Le problème, cependant, c'est que le terme de " Spaltung "
renvoie, dans l'article de 1938, à quelque chose de très
particulier. Freud reprend en effet dans cet article ce qu'il avait introduit
en 1927 dans " Le fétichisme ". Le sujet fétichiste
dénie la castration de la femme. Mais comme d'un autre côté
il la reconnaît, il y a clivage. Bien sûr la notion de clivage
peut s'appliquer à d'autres structures cliniques que le fétichisme,
comme la névrose obsessionnelle ou la psychose, mais dans le texte
de Freud elle conserve quand même un lien privilégié
avec lui.
Faut-il se demander pourquoi Lacan articule ainsi sa théorie de
la division subjective, qui concerne tout sujet, avec la théorie
du clivage, et donc du déni, qui renvoie au fétichisme,
et sans doute également à la perversion?

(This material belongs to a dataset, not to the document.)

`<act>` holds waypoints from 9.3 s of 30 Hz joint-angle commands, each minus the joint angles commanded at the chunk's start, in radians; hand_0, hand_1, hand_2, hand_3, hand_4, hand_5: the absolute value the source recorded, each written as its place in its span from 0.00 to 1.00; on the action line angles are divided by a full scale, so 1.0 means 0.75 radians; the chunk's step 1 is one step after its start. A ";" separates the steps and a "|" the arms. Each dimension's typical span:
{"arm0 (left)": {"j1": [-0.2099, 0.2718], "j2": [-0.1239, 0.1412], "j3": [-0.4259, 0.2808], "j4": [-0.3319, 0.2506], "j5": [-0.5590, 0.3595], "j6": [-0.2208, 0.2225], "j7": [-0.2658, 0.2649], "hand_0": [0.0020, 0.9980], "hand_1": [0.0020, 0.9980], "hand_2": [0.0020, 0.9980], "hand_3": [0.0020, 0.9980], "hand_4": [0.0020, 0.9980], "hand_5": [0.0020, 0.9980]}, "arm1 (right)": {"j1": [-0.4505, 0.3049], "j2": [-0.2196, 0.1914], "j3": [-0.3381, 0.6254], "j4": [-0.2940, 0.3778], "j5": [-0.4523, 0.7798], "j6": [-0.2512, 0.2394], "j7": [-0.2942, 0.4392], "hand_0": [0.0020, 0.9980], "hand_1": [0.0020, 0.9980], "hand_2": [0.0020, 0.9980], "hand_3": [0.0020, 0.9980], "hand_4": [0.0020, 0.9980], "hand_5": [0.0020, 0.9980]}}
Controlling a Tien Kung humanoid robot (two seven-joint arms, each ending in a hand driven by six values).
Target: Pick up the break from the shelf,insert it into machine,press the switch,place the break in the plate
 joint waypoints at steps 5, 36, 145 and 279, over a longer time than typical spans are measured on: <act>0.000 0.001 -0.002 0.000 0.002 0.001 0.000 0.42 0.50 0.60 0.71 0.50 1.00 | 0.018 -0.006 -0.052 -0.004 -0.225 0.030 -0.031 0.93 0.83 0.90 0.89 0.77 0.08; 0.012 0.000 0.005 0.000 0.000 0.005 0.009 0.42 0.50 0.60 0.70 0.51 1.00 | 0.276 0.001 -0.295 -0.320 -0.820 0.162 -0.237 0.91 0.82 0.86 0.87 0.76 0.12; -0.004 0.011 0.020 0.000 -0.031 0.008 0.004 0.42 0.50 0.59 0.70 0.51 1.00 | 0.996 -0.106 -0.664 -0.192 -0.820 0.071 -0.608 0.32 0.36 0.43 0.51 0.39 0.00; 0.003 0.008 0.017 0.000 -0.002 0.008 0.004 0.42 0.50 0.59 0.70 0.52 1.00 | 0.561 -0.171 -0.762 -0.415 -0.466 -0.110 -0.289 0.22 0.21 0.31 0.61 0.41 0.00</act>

La question concernerait
plutôt ce que cette articulation nous permet de saisir aujourd'hui.
Si la division subjective, c'est à dire ce qui vaut pour chacun,
peut prendre la forme du clivage on voit que la psychanalyse peut sans
difficulté particulière concerner les sujets pour qui le
clivage et le déni de la castration se substituent au refoulement
névrotique. Or cela est essentiel à une époque où
le déclin des Noms-du-Père vient fragiliser, sur un plan
social, la dimension de la loi symbolique.
Mais inversement ne peut-on pas aussi penser que c'est la division subjective
elle-même qu'il faut concevoir différemment, du fait même
de ce rapprochement? Disons que le sujet, effet du signifiant, peut aussi
s'en imaginer le maître. Chacun sait ce qui favorise cette opération
: le sujet fétichise certains signifiants, éventuellement
certains signifiants de la psychanalyse, et il les brandit comme des drapeaux.
Aller à rebours de cette fétichisation, c'est sans aucun
doute une tâche essentielle, pour nous, aujourd'hui.